State Sen. Bodi White, a Republican from Central, spearheaded efforts last year to get the $2 million allocated to BRPD, coordinating with the mayor to make sure the money would result in higher salaries. 

"The Baton Rouge Police Department has been through a lot the past few years. It's a tough job to do, and hard to raise a family starting out at such a low rate," he said. "The vast majority of their officers are good people, well-trained and professional."

News of the latest potential raise comes amid an unfolding scandal in the BRPD narcotics division. An ongoing corruption probe has resulted in the recent arrests of two detectives and transfers of four supervisors, effectively cutting the division in half.

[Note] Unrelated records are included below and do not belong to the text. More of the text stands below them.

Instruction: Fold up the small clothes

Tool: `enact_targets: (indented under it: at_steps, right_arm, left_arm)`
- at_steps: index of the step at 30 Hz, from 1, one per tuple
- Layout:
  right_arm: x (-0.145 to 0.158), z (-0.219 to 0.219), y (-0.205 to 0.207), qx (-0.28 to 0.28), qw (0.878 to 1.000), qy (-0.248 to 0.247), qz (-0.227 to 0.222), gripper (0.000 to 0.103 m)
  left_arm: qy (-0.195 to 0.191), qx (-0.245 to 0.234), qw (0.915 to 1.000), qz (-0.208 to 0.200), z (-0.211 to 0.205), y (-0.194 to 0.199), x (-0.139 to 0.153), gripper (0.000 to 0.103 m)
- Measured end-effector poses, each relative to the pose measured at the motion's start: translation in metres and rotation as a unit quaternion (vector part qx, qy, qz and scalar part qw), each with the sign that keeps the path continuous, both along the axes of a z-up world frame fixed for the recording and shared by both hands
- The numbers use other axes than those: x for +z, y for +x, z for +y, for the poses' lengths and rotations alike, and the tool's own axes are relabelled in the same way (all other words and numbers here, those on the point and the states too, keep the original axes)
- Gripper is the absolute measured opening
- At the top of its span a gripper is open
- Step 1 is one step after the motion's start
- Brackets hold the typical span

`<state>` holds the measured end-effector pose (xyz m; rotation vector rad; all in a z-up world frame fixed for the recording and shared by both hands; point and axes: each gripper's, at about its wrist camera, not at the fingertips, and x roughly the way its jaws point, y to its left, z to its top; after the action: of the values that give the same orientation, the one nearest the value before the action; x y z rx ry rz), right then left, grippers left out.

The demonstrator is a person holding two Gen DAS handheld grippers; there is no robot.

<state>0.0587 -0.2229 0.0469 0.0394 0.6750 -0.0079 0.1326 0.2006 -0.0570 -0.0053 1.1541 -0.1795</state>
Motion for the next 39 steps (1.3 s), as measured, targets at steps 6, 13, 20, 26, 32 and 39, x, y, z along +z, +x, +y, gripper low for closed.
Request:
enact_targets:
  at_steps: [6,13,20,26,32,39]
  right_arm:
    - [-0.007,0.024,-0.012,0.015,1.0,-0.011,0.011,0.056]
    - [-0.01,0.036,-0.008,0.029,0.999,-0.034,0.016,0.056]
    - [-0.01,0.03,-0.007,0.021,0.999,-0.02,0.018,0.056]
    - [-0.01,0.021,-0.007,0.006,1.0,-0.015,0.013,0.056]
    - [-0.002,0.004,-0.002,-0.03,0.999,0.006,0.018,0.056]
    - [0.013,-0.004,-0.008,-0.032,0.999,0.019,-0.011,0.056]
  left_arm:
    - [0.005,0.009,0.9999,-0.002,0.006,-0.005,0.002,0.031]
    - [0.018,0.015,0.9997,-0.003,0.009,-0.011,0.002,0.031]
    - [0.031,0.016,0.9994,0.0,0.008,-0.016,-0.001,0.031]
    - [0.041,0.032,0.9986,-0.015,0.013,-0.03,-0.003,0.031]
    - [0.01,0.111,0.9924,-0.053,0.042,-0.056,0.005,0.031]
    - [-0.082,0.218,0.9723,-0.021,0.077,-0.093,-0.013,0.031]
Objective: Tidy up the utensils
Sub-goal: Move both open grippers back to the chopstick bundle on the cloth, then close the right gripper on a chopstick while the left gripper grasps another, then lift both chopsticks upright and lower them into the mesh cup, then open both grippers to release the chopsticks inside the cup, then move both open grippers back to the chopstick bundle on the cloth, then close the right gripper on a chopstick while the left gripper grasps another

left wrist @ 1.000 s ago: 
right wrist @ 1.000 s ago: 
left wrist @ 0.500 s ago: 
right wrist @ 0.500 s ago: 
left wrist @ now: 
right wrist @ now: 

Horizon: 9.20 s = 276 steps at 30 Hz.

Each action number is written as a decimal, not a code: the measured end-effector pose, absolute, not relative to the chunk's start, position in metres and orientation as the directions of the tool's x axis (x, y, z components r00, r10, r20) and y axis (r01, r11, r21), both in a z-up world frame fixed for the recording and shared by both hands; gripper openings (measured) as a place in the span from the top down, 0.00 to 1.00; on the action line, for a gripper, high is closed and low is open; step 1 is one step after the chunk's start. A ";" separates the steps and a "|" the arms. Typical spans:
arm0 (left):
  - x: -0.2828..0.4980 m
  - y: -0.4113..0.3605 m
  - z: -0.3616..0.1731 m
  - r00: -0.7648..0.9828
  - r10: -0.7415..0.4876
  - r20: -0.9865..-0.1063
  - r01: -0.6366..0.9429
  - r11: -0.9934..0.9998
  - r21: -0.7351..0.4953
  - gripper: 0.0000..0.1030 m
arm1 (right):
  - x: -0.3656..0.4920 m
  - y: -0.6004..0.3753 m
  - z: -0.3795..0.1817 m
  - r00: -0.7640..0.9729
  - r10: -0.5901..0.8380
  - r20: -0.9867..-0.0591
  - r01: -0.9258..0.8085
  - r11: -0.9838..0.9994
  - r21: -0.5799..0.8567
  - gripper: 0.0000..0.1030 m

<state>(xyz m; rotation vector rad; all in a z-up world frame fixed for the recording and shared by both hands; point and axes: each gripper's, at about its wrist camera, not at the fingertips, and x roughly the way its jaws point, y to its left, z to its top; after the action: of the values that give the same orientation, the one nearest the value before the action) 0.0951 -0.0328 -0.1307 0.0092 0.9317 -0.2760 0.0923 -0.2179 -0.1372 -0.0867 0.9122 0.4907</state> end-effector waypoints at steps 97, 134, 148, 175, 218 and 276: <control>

Officials have declined to say whether additional arrests and discipline are expected.

Aside from the recent drama, local leaders have long agreed that BRPD officers should make more money. The department faces issues recruiting and retaining officers, sometimes losing members to other agencies where salaries are better. Many Baton Rouge cops also rely on overtime and extra duty assignments to supplement low salaries.

The department recently commissioned an efficiency study, in part to find hidden savings that could support a substantial pay raise. Researchers identified several recommended changes to make the department more efficient, including reorganizing its leadership structure, eliminating some high ranking positions and reducing overtime assignments. Those changes could save about $10 million annually, according to the study.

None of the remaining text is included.